> _Problem_:
Going line by line through the entries below, note each one with "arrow", then report how many there are and nothing else.

> _Material supplied_:
╔══

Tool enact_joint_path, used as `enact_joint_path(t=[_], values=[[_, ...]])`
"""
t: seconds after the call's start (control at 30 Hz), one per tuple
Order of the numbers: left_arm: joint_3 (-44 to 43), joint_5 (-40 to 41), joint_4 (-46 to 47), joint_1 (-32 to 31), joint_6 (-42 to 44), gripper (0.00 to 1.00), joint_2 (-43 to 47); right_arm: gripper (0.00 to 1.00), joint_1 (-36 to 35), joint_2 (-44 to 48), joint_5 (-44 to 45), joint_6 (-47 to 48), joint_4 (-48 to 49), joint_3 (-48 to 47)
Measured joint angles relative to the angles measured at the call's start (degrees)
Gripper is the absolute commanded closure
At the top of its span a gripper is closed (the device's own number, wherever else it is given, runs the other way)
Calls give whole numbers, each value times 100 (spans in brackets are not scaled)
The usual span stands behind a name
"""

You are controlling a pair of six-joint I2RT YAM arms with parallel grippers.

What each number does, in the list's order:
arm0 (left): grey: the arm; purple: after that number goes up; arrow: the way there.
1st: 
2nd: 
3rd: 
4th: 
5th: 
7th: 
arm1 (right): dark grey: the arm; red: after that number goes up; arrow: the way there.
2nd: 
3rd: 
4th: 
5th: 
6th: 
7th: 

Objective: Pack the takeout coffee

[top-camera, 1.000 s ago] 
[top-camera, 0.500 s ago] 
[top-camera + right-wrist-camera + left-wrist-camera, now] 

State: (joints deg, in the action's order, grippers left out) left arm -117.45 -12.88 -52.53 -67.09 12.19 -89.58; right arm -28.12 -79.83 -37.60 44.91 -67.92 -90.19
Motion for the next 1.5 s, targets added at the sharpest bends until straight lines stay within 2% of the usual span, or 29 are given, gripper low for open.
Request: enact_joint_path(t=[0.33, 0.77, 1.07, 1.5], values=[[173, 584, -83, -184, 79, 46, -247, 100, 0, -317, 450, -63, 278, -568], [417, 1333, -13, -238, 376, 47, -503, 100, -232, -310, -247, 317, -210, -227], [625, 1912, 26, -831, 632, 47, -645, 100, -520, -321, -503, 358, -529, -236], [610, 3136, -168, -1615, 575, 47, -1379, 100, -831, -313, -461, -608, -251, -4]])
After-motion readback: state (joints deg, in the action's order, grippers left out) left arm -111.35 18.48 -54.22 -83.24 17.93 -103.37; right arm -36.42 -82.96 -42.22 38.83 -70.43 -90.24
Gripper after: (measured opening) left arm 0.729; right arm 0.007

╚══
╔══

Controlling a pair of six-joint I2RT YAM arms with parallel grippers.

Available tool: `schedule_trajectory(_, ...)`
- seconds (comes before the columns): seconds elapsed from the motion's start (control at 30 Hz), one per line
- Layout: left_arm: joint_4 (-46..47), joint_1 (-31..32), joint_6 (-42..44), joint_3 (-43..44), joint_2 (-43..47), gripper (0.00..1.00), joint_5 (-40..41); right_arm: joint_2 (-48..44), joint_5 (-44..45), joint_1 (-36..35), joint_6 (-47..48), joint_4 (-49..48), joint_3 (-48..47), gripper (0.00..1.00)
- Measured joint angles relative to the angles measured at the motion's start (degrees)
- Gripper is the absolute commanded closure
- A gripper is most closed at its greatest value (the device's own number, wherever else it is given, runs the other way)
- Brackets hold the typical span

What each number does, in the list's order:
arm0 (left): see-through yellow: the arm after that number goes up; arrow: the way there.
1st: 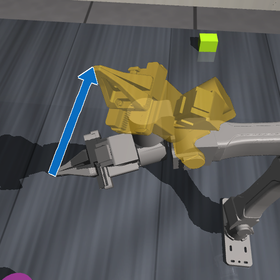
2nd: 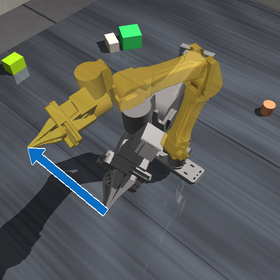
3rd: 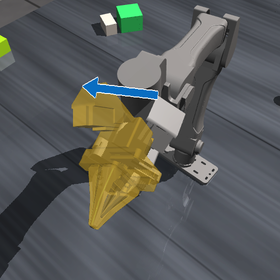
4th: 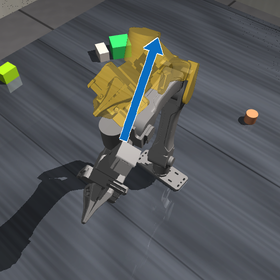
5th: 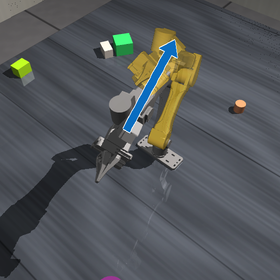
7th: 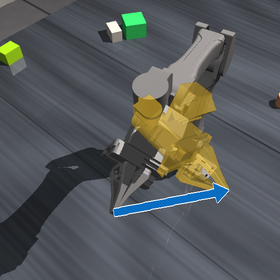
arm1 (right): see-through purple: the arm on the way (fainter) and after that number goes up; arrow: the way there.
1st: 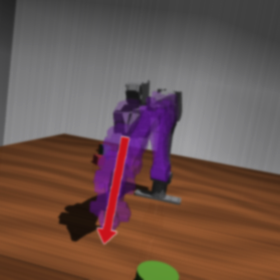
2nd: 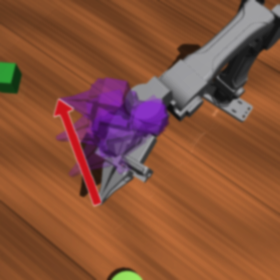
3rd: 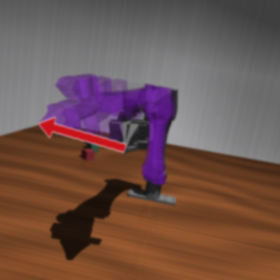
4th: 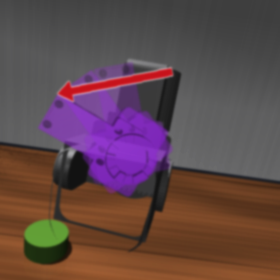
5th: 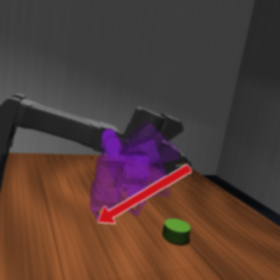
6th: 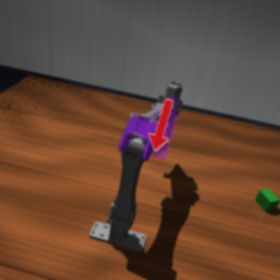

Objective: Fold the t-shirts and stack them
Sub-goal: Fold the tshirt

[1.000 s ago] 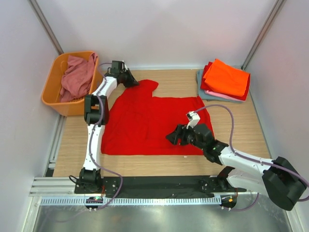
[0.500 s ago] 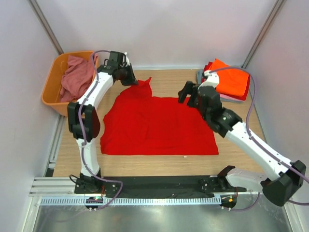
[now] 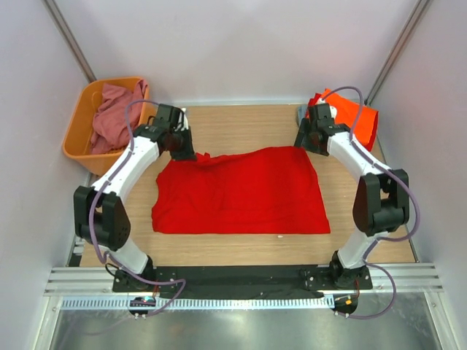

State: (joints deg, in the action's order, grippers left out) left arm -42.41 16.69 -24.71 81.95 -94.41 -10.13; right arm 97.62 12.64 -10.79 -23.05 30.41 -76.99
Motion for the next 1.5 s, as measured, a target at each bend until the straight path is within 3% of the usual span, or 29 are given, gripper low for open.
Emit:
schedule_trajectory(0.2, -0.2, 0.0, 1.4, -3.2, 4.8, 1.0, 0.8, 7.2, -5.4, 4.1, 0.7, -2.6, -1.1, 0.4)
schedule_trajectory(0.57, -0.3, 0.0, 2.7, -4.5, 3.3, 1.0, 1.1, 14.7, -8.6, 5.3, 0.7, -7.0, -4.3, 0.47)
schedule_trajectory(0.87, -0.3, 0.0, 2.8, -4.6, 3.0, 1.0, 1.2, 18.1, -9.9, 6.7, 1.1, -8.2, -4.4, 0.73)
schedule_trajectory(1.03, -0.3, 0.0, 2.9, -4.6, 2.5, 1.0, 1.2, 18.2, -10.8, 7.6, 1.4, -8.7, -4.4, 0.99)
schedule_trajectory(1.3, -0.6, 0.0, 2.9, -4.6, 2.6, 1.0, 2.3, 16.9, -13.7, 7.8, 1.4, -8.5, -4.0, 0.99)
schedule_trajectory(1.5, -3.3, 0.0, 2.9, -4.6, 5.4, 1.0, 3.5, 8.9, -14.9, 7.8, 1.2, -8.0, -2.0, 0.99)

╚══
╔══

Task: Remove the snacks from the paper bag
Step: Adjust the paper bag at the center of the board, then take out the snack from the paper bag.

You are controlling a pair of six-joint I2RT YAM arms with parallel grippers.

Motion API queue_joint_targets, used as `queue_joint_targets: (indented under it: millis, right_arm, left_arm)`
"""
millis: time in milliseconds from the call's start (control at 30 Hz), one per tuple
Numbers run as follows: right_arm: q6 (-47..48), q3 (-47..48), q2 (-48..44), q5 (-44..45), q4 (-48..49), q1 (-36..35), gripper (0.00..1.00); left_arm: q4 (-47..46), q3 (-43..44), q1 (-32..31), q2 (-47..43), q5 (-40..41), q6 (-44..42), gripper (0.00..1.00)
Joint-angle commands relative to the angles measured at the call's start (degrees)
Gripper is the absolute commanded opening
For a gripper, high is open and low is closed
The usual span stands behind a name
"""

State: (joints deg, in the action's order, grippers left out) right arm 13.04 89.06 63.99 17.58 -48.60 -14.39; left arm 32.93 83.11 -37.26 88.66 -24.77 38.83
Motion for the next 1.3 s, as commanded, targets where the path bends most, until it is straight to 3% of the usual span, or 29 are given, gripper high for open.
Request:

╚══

> _Answer for the task_:
4